• **Problem description**
From the first line of the material through the line that holds "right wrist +", repeat each line exactly and skip any picture.

• **Data below**

○ ○ ○

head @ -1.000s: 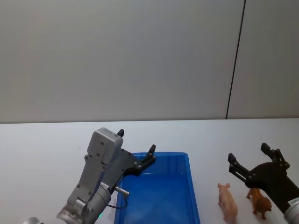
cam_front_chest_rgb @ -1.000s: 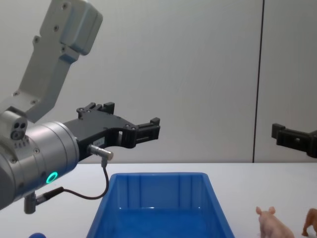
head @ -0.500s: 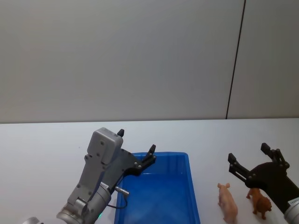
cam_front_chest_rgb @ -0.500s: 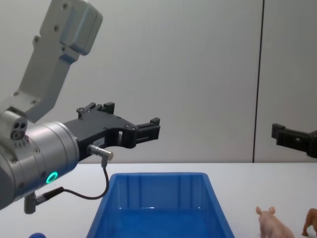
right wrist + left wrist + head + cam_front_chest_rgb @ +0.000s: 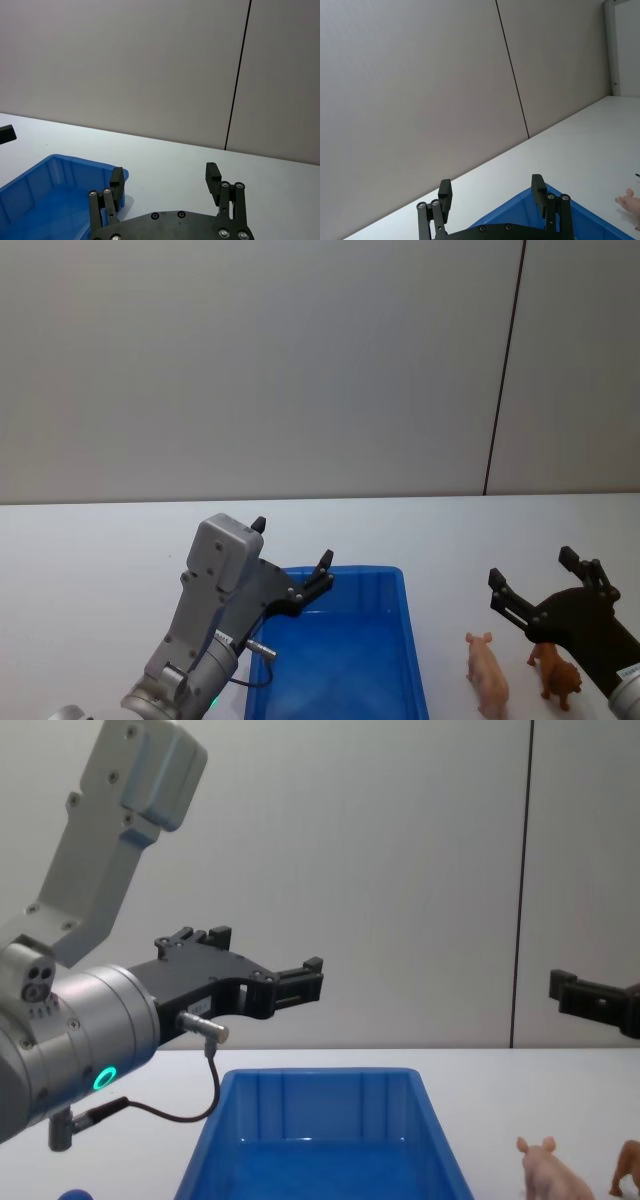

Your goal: Pick up the two dolls from the table and place them into the box.

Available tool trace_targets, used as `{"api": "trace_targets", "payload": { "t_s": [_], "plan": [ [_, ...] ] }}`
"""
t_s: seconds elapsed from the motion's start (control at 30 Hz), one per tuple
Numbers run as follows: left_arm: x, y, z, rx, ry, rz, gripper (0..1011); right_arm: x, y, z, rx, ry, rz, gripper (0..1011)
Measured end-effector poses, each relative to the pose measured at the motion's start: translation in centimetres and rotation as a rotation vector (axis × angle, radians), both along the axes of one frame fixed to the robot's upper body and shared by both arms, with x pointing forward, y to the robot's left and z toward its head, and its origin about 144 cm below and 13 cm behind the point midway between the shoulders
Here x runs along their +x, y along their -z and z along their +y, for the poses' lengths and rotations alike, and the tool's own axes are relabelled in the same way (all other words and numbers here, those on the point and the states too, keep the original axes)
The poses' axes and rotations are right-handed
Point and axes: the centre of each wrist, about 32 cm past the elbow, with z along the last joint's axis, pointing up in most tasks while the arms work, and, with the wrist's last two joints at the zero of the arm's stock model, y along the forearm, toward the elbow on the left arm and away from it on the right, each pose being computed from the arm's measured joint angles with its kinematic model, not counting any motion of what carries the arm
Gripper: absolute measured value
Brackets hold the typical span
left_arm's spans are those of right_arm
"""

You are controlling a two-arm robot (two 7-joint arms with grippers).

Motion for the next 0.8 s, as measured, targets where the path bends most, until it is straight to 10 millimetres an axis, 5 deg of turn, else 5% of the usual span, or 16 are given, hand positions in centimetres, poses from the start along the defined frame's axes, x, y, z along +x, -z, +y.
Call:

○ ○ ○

• **Solution for this exercise**
head @ -1.000s: 
cam_front_chest_rgb @ -1.000s: 
head @ -0.500s: 
cam_front_chest_rgb @ -0.500s: 
right wrist + left wrist + head + cam_front_chest_rgb @ +0.000s: 

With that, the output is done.